It is possible that, unknowingly, you have fallen into the trap of codependent behavior. This is a harmful type of behavior also known as relationship addiction – even if the relationship was toxic or violent.
Let’s take Prisca, for example. Prisca grew up in a home where her mother was physically and verbally abused by her husband. Every day, she witnessed the suffering, threats, and severe beatings that her mother was subjected to. But her mother never dared to leave the relationship because, in her words, he “didn’t do it on purpose.”
The most important thing to understand
Codependency is that it is a learned behavior. Prisca grew up accepting these codependent behaviors as normal, so she clung — as her mother did — to unhealthy relationships.
Codependent behavior is learned through imitation of behaviors observed in the family environment. But, as you all know, you can also overlook if you have the right tools to understand what is wrong and how to change it.
What types of people are most likely to be codependent?
Codependency is a personality disorder. It mainly affects amorous spouses but also occurs in siblings, parents, friends, or colleagues of an alcoholic or drug addict.
Originally, codependent behavior was considered co-dependence with unhealthy relationships with people with addictions, and patients with chronic, terminal, or mental illnesses. In his desire to help or please, the person sacrifices himself to the point of losing his dignity, time, resources, and feelings to “save” or prioritize the other.
However, nowadays, the term is used to define anyone, in any type of codependent relationship, regardless of whether there are medications or diseases involved in the dynamics of their relationship.
10 signs of approved behavior
- Constant interest in pleasing others.
Programmers sacrifice their needs for the needs of their partners or the sake of others. - Having trouble saying no or expressing their preferences.
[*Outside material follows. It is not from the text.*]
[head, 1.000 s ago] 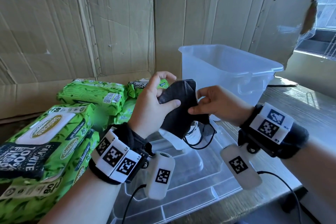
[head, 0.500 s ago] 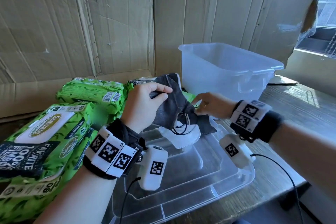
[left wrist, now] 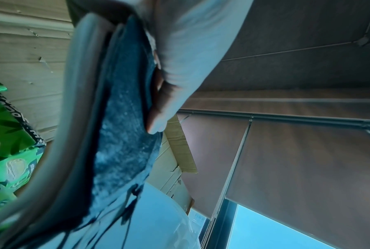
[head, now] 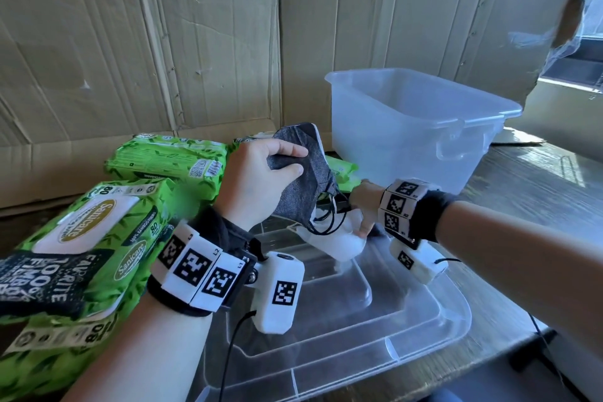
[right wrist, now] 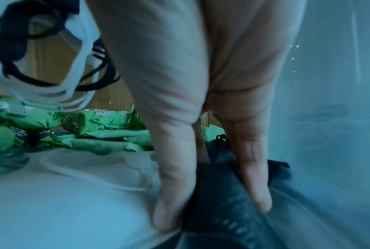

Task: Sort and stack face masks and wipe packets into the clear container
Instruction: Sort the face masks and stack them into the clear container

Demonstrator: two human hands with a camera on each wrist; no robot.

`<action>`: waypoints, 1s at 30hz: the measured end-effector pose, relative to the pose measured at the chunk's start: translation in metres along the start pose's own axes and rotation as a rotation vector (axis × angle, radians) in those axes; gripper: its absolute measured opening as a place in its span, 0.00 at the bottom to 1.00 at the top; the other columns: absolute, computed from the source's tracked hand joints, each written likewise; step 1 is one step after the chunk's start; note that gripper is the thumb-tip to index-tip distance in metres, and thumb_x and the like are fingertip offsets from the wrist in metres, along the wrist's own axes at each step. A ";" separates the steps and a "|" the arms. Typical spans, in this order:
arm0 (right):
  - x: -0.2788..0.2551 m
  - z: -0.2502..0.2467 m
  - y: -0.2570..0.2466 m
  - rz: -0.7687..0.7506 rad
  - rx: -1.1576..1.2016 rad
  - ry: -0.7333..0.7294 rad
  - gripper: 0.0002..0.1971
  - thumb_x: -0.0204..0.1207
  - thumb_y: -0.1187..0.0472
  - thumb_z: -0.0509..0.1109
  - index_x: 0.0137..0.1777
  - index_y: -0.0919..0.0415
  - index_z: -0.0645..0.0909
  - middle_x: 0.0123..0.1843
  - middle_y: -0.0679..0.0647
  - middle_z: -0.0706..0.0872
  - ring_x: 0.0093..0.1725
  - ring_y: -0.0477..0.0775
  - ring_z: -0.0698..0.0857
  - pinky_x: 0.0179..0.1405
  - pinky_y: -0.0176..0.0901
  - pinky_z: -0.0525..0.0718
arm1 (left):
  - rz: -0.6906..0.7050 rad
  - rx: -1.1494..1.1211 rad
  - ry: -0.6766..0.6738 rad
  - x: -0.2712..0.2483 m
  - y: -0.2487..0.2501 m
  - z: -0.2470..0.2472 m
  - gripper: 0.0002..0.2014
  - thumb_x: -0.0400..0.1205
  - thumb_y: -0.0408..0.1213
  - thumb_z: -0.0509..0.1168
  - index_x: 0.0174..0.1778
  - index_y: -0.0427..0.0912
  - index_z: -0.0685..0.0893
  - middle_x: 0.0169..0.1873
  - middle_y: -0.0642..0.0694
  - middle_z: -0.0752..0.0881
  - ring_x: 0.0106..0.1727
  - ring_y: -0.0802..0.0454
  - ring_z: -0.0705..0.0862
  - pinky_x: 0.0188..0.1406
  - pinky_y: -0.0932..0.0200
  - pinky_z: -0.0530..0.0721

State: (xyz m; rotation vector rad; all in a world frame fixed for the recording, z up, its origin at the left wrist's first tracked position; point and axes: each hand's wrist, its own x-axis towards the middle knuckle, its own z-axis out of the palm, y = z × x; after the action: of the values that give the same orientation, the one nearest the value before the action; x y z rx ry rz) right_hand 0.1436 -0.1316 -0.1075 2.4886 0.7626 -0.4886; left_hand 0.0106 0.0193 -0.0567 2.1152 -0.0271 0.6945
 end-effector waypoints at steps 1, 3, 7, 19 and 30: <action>0.001 0.000 0.000 0.011 -0.034 -0.001 0.32 0.74 0.38 0.65 0.62 0.69 0.76 0.47 0.59 0.82 0.52 0.55 0.76 0.64 0.43 0.74 | -0.004 -0.002 0.003 0.001 0.000 -0.001 0.09 0.75 0.31 0.73 0.44 0.51 0.88 0.38 0.59 0.85 0.36 0.70 0.80 0.33 0.83 0.70; 0.001 -0.001 0.001 0.017 0.000 0.067 0.26 0.73 0.40 0.67 0.51 0.66 0.77 0.40 0.55 0.79 0.51 0.55 0.76 0.47 0.39 0.77 | -0.010 -0.001 0.012 0.002 -0.002 -0.002 0.09 0.74 0.31 0.73 0.44 0.52 0.88 0.41 0.54 0.87 0.39 0.66 0.81 0.36 0.83 0.71; -0.012 -0.003 0.011 0.050 0.059 0.201 0.16 0.75 0.49 0.70 0.42 0.63 0.75 0.28 0.51 0.67 0.38 0.53 0.73 0.20 0.29 0.62 | -0.037 -0.003 0.049 0.005 -0.005 -0.006 0.09 0.75 0.32 0.73 0.45 0.52 0.89 0.45 0.50 0.89 0.46 0.58 0.83 0.45 0.74 0.76; -0.107 -0.035 0.041 -0.417 1.862 0.580 0.06 0.76 0.74 0.61 0.42 0.69 0.79 0.29 0.54 0.88 0.29 0.49 0.87 0.24 0.37 0.84 | -0.176 -0.129 -0.008 0.009 -0.005 -0.002 0.18 0.75 0.61 0.64 0.37 0.50 0.84 0.35 0.47 0.78 0.39 0.50 0.73 0.34 0.64 0.66; -0.099 -0.008 -0.012 -0.443 1.528 0.275 0.02 0.73 0.74 0.69 0.43 0.70 0.81 0.30 0.52 0.85 0.28 0.45 0.84 0.29 0.34 0.82 | -0.158 -0.402 -0.074 0.000 -0.003 0.012 0.08 0.67 0.41 0.72 0.39 0.45 0.90 0.43 0.44 0.92 0.49 0.44 0.89 0.58 0.40 0.84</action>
State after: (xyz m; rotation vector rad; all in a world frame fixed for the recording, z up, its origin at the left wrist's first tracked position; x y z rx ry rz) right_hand 0.0609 -0.1601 -0.0589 3.8059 1.4035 -1.2509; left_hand 0.0168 0.0123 -0.0640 1.7339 -0.0368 0.4705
Codependent people are slaves to others. They are not free to express how they feel without fear of being judged. They believe that if they express their opinion, they will be rejected or judged. - Malfunction of communication.
Codependent people have problems when it comes to communicating their thoughts, feelings, and needs. They are afraid, to tell the truth because they never want to upset the other person. As a result, communication becomes dishonest and confusing.
- Low self-esteem.
The self-esteem of self-reliant people is largely dependent on the acceptance of others. They are very concerned about what other people think of them. - Fear of rejection or abandonment.
Codependent people are often people who do not know how to be alone. They feel sadness and anguish in the face of loneliness. They need constant interaction with others to relieve their anxiety. - Denial.
They turn a blind eye to the problematic aspects of their partner and the relationship. They do not care about these problems and do not think about them. - They spend their time trying to change their partner or other people.
They have confidence that they can change the negative aspects of the person they love. - Weak or without limits.
Codependent people often feel responsible for other people’s feelings and problems. They are overly sympathetic. Since they have weak boundaries, they easily absorb the negative emotions of others. - They are still stuck in an unsatisfying relationship.
This relationship is sometimes very abusive, and they know deep down that this relationship is not for them. However, they still cling to it because they are afraid of being alone and don’t have the strength to walk away from the relationship. - Control.
Clients often feel the need to control (implicitly or explicitly) those around them. They do this because the controlling behavior gives them a sense of security.
How to recover from dependent behavior
Dependence is developed through behaviors learned in childhood. The treatment aims to help the person overcome it by focusing on treating and analyzing the roots of these problems, to identify patterns of destructive behavior and their origin.
Once the cause of this codependent behavior has been found in individual therapy, group therapies can also be undertaken to help the person overcome their dependence on loved ones.
The codependent person must learn again what positive feelings are, how to manage their emotions, and understand what love is and what it is not, to avoid falling into a new phase of destructive codependent behavior.
What do you do if codependency is part of your dynamic?
If you have identified codependent behavior in you or your family environment, you must remember that information is the most important. If you understand the reasons for this behavior, it is easier to understand the cycle of addiction and how it can spill over into all of your relationships.